Because once you know peace, you can never pretend chaos is normal again.
What That Job Taught Me — and What I Refuse to Repeat
That experience taught me exactly what I will never recreate in my life.
I refuse to speak to people the way I was spoken to.
I refuse to glorify abuse and call it dedication.
I refuse to make people feel disposable.
From now on, in every space I lead or contribute to, people will feel seen.
They will feel respected.
They will know they matter.
Because I know what it feels like to give everything and still be invisible—and I will never be the reason someone else feels that way.
Meeting Yourself Again During Unemployment
When you’re unemployed, there’s no routine to hide in.
You meet yourself again.
I get to choose how I spend my days.
I get to trust my own decisions.
And somewhere in that quiet, I realized something important:
I actually like myself.
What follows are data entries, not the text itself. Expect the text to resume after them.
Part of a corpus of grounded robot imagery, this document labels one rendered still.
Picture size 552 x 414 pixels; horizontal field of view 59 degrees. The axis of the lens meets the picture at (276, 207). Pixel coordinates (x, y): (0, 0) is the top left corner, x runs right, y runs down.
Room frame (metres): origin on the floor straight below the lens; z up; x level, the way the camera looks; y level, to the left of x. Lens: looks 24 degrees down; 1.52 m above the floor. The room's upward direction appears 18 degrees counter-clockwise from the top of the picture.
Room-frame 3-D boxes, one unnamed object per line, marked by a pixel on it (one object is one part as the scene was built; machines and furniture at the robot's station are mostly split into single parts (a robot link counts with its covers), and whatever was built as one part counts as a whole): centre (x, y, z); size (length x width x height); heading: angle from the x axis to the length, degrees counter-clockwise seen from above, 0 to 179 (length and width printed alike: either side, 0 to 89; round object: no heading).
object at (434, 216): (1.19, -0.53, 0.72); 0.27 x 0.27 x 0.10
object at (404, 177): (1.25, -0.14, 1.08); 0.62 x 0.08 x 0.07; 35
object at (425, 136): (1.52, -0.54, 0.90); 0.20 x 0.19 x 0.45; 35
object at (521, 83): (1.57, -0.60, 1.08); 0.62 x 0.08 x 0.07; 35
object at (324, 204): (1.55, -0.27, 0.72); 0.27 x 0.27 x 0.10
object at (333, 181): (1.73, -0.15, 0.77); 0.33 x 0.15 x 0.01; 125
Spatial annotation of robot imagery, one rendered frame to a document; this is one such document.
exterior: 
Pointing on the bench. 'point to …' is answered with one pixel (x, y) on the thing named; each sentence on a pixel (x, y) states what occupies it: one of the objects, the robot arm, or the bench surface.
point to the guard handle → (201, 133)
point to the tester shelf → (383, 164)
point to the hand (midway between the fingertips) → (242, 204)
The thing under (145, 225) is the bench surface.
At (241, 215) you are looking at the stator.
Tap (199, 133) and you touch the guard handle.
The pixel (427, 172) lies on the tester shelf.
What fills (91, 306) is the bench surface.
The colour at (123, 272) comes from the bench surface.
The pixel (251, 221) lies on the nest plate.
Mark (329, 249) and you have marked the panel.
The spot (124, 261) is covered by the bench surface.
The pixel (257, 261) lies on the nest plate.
A lot.
During this time, I didn’t numb out.
I didn’t drink.
I didn’t rely on substances.
I did spend money—but not to escape.
I spent it to root myself.
I made my home warm and soft enough to carry me through winter. Candles. Thick blankets. New art. A space that feels safe and nurturing.
That is my self-care.
The Standards I’m Bringing Into My Next Job
When I step into my next role, I will not come in small.
I will expect respect.
I will expect fair pay.
I will expect humanity.
I will advocate for my needs.
I will require benefits that support a real life.
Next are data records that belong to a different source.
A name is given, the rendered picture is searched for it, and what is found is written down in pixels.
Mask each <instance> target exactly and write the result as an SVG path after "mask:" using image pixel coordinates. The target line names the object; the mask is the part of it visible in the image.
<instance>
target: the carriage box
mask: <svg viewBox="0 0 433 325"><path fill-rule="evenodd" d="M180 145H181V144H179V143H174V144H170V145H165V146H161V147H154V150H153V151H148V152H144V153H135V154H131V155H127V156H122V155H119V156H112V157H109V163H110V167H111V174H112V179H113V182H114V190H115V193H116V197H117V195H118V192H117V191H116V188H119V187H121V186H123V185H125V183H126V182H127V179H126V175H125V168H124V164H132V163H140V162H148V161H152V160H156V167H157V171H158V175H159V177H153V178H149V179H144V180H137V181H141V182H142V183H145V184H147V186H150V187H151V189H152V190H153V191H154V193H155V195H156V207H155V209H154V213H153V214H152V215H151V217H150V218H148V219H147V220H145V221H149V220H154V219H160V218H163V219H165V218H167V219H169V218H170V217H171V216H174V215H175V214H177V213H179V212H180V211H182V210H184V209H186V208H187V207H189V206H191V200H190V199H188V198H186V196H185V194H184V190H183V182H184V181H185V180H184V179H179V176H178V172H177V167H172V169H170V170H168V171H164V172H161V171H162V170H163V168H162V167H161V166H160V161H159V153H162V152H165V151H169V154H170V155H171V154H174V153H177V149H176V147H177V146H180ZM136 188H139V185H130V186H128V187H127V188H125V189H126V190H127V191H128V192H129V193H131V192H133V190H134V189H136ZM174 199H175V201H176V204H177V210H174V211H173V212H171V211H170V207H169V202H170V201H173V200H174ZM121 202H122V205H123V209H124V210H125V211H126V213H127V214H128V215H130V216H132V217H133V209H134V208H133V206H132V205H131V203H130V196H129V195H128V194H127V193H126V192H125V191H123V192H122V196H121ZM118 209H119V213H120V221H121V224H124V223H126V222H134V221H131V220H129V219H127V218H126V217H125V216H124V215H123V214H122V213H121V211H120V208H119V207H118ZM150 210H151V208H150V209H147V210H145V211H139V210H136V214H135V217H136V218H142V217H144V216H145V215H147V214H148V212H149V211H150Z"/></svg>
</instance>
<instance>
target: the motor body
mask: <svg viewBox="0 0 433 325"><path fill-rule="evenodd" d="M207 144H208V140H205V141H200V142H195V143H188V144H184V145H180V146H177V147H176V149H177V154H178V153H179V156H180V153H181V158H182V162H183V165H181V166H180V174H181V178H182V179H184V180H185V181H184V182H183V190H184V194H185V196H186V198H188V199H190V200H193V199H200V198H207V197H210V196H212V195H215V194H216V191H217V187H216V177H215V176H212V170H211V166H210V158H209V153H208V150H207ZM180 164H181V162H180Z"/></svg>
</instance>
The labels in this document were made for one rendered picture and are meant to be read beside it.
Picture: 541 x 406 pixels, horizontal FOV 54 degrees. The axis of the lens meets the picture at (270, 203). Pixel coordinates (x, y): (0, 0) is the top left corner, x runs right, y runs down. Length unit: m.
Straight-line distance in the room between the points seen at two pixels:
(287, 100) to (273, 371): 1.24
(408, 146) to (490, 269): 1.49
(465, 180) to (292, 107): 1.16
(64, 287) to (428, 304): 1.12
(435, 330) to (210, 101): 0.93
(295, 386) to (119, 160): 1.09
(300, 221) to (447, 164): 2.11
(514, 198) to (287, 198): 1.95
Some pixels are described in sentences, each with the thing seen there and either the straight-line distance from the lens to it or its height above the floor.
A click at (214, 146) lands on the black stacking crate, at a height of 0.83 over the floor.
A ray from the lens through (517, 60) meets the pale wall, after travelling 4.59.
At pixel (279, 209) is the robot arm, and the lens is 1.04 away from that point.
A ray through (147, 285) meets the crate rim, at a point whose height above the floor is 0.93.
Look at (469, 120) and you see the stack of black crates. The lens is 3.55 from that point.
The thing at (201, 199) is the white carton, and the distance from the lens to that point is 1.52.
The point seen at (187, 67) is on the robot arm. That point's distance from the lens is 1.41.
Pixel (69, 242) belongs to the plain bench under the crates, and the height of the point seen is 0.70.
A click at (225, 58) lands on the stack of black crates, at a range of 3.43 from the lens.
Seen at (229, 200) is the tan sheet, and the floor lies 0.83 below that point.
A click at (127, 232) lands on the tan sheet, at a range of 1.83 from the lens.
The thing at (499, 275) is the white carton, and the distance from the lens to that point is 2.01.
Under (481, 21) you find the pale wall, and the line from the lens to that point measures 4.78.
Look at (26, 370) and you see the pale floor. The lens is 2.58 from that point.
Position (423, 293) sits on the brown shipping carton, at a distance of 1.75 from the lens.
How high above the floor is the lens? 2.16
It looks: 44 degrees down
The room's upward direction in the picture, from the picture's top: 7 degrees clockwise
I will choose environments that do not demand I disappear in order to succeed.
And if a company ever treats me beneath those standards?
I will leave.
Because I know my worth now.
And I know what I’m capable of.
I am no one’s corporate punching bag.
This Wasn’t a Setback — It Was a Return
Looking back, unemployment wasn’t a setback for me.
It was a return.
A return to my peace.
To my voice.
To myself.
I didn’t fall apart.
I am rebuilding—quietly, intentionally, slowly, and with purpose.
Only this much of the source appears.